INPUT DATA.

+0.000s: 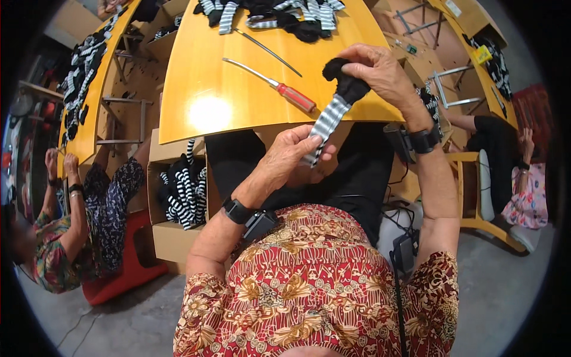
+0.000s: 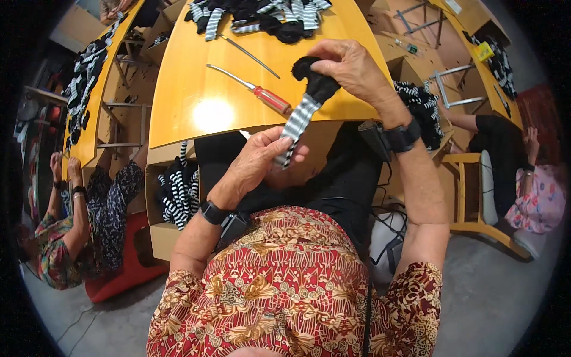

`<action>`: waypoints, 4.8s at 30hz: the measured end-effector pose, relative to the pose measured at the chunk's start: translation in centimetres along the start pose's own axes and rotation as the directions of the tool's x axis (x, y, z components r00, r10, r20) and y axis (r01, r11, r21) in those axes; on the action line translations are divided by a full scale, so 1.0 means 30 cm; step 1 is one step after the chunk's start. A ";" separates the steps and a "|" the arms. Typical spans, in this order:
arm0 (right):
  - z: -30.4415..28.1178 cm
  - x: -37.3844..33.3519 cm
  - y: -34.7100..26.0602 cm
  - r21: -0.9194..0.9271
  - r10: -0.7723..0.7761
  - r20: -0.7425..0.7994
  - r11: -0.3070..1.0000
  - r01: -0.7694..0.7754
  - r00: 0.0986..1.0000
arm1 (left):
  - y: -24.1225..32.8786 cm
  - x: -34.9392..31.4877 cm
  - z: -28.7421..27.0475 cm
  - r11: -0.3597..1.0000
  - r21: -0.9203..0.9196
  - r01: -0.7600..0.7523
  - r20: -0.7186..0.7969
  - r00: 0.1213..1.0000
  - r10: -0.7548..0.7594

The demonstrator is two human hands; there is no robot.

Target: The person turns black and white striped socks inside out using a red-handled metal tool. They repeatedly insert the tool into the sock opening, pull the fabric through, and then remove the tool to place the finished sock on the table.

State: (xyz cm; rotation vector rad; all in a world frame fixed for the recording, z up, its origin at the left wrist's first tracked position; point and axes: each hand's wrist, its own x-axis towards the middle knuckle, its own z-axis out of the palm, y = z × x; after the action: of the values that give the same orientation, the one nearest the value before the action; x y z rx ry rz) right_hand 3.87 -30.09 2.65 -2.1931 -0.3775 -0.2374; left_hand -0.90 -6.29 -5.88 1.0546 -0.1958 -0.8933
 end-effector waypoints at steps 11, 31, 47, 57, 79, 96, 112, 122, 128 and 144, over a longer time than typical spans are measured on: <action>0.228 -0.415 -0.081 -0.364 -0.201 -0.174 0.923 0.126 0.964 | -0.111 0.157 0.011 0.967 -0.252 0.028 0.057 0.998 -0.014; 0.291 -0.417 -0.067 0.380 0.420 -0.307 0.877 -0.294 0.854 | -0.059 0.050 0.079 0.825 0.485 -0.289 -0.113 0.915 0.387; 0.284 -0.404 -0.055 0.616 0.425 -0.225 0.759 -0.210 0.877 | -0.009 0.103 0.074 0.853 0.470 -0.227 -0.170 0.925 0.340; 0.232 -0.399 -0.066 0.191 0.280 -0.330 0.955 -0.226 0.902 | 0.016 0.073 0.119 0.647 0.702 -0.298 -0.042 0.889 0.455; 0.215 -0.406 -0.053 0.212 0.212 -0.427 0.969 -0.130 0.879 | -0.006 0.099 0.205 0.313 0.897 -0.312 0.012 0.725 0.688; 0.244 -0.405 -0.035 0.779 0.589 -0.246 0.593 -0.204 0.770 | 0.000 0.108 0.145 0.973 -0.198 -0.122 0.027 0.991 0.130; 0.289 -0.435 -0.020 0.979 0.490 -0.076 0.202 -0.029 0.869 | -0.019 0.090 0.134 0.977 0.022 -0.210 -0.188 0.959 0.211; 0.247 -0.449 0.050 0.912 0.665 -0.112 0.365 -0.190 0.739 | -0.012 0.091 0.114 0.929 -0.244 -0.278 -0.140 0.958 0.250; 0.220 -0.447 -0.064 0.843 0.557 -0.240 0.526 -0.114 0.795 | -0.003 0.090 0.150 0.913 0.057 -0.404 -0.146 0.901 0.408; 0.252 -0.424 -0.063 0.871 0.520 -0.131 0.467 -0.152 0.844 | -0.035 0.106 0.106 0.938 -0.028 -0.346 -0.098 0.935 0.342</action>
State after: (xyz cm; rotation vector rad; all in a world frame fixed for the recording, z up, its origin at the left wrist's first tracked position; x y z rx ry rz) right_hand -8.44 -25.30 -4.32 -1.1448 0.1911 -0.1906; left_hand -1.13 -10.88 -5.93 0.9797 -0.2732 -0.5291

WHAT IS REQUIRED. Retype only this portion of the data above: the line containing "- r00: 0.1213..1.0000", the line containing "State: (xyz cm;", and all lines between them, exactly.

RESPONSE AREA.
  - r00: 0.1213..1.0000
  - r10: -0.7548..0.7594

The demonstrator is two human hands; there is no robot.

Target: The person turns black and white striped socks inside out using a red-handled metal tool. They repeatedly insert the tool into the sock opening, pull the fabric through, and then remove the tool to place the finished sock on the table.

State: (xyz cm; rotation vector rad; all in a world frame fixed for the recording, z up, its origin at the left wrist's first tracked position; point and axes: each hand's wrist, its own x-axis towards the middle knuckle, its own z-axis out of the palm, y = z × x; after the action: of the values that give the same orientation, the one nearest the value before the action; x y z rx ry rz) right_hand 3.87 -30.09 2.65 -2.1931 -0.3775 -0.2374; left_hand -0.90 -6.29 -5.88 1.0546 -0.1958 -0.8933

The given output is the complete response.